Who can manage exposures
Only Data Stewards can create, edit, or deprecate exposures.
Publication Status¶
A dataset's publication status is derived from its exposures:
| Status | Condition |
|---|---|
| Unpublished | No exposures exist for this dataset |
| Published | At least one active (non-deprecated) exposure exists |
| Deprecated | Exposures exist but all are deprecated |
The status is visible on the dataset detail page and is used by the API to control which datasets are returned to external consumers.
ELU Accession Number¶
When a dataset is published for the first time — i.e. when its first exposure is created — DAISY automatically generates a permanent ELU accession number in the format ELU_I_XXX. This identifier:
- is used as the
${entity_id}in the endpoint's URL pattern, forming the dataset's public URL in the external catalog - is used by the DAISY API to identify datasets in responses to external systems
- cannot be changed after it is assigned
Warning
The ELU accession number is permanent. Once assigned it cannot be changed, even if the dataset is later deprecated or re-published.

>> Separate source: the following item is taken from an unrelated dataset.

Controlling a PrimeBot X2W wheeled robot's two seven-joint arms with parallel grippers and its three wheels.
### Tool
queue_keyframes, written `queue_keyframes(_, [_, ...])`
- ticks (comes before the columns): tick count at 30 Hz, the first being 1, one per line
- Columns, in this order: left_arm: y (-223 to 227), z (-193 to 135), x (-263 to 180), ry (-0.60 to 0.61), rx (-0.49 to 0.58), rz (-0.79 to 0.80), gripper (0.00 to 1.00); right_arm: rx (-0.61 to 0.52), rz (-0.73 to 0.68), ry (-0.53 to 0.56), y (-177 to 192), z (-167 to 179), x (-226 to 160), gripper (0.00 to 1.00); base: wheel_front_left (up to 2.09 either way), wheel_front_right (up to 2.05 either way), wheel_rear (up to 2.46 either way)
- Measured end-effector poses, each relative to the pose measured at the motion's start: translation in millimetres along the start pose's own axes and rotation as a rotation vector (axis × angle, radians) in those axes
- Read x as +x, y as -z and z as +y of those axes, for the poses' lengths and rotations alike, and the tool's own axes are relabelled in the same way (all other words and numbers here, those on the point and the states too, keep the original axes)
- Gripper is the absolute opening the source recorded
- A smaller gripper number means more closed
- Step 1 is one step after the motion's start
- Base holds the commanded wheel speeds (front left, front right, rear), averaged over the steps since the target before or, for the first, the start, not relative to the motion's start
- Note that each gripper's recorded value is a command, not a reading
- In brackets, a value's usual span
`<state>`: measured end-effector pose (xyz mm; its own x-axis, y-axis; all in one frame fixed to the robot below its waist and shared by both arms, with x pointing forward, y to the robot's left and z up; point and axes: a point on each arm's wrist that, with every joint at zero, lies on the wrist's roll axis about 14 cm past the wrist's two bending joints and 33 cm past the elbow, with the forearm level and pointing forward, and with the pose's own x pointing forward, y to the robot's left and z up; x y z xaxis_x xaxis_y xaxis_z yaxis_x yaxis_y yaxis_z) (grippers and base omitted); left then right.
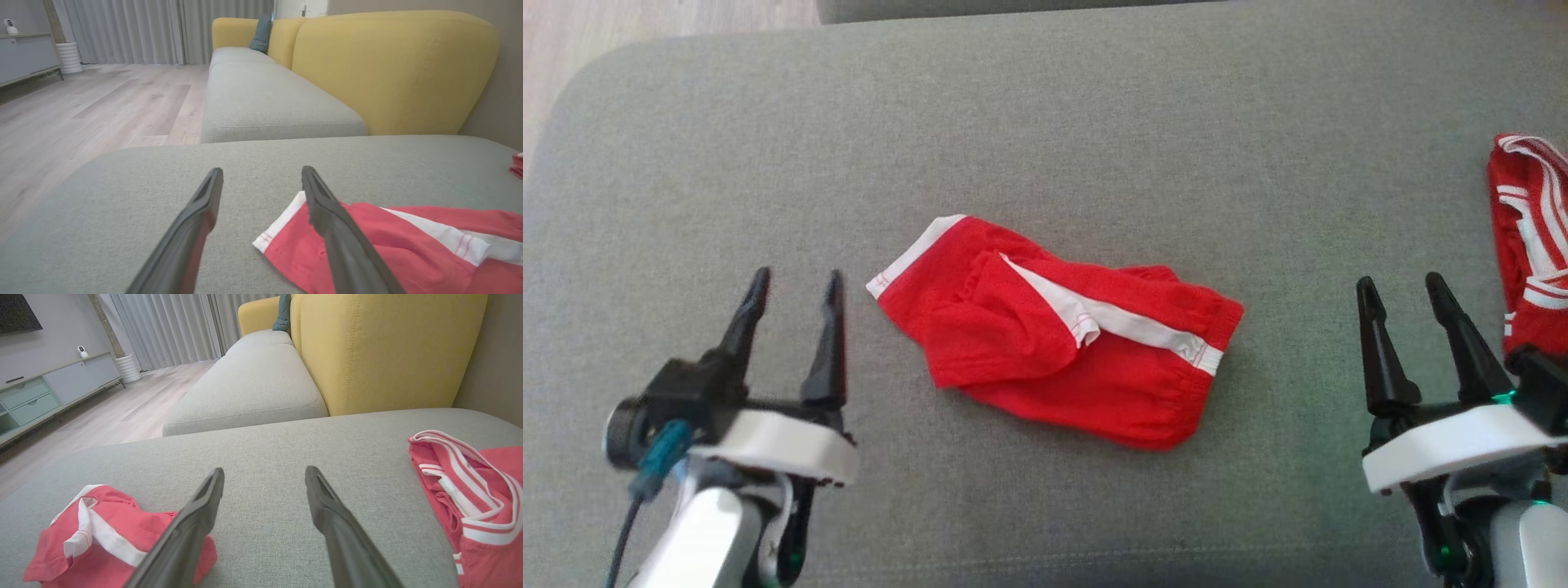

The accession number is also what links an approved REMS application back to the correct dataset in DAISY.
Deprecating an Exposure¶
Removing an exposure from a dataset is done by deprecating it, not deleting it. Deprecation requires a reason, which is stored alongside the deprecation timestamp. The exposure record is preserved in full — this is intentional, as it maintains an audit trail of which datasets were exposed, to which systems, and for how long.
Once all exposures for a dataset are deprecated, the dataset's publication status changes to Deprecated. It remains in DAISY but is no longer served to external systems via the API.
Lifecycle Summary¶
Dataset created
│
▼
[Unpublished] ──── Data Steward creates exposure ────▶ [Published]
│
Data Steward deprecates exposure
│
▼
[Deprecated]
Tip
A deprecated dataset can be re-published by creating a new exposure. The previous deprecated exposure remains in the record history.